Differences in using subprocess and jpype backends

dmcc / PyStanfordDependencies

Python interface for converting Penn Treebank trees to Stanford Dependencies and Universal Depenencies

https://pypi.python.org/pypi/PyStanfordDependencies

68 stars 17 forks source link

Differences in using subprocess and jpype backends #13

Closed leonli02 closed 9 years ago

leonli02 commented 9 years ago

Hi,

I got different results when using two different backends with same stanford corenlp jar. It seems like the result from subprocess is identical to the one from Stanford online demo. I've also gone through the python code but still couldn't figure it out.

I'd be appreciated if you can offer me any advice.

dmcc commented 9 years ago

Thanks for the report! I think this has to do with some different behavior between SD and UD (see issue #10).

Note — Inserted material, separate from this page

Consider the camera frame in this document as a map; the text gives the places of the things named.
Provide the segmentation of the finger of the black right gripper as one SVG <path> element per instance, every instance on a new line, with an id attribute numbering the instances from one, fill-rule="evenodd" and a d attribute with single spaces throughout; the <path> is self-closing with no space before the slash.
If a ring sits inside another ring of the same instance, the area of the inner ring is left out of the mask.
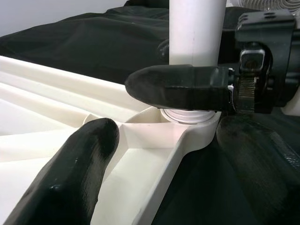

I'll take a look.

In the meantime, I would recommend using the subprocess backend for UD, if possible. The JPype backend calls Java code based on EnglishGrammaticalStructure, but should probably be following UniversalEnglishGrammaticalStructure instead (just a guess).

leonli02 commented 9 years ago

Hi dmcc,

Thanks for your reply. JPype backend has better performance on big data sets, so I spent some time on your project and found the solution. I changed 'trees.EnglishGrammaticalStructure' to 'trees.UniversalEnglishGrammaticalStructure' in JPypeBackend.py line 54, and obtained same result as subprocess backend.

I also found that version 3.5.2 changed universal dependencies as default setting, maybe this is the reason why I got two different results.

dmcc commented 9 years ago

Thanks for your help! There's now support for UD with a new patch (https://github.com/dmcc/PyStanfordDependencies/commit/54c84beb256a93bcf4d9f69b5c070f0f68e2a067). It defaults to using UD but can go back to SD if you pass universal=False. If you're interested in testing it, please let me know if you run into any problems.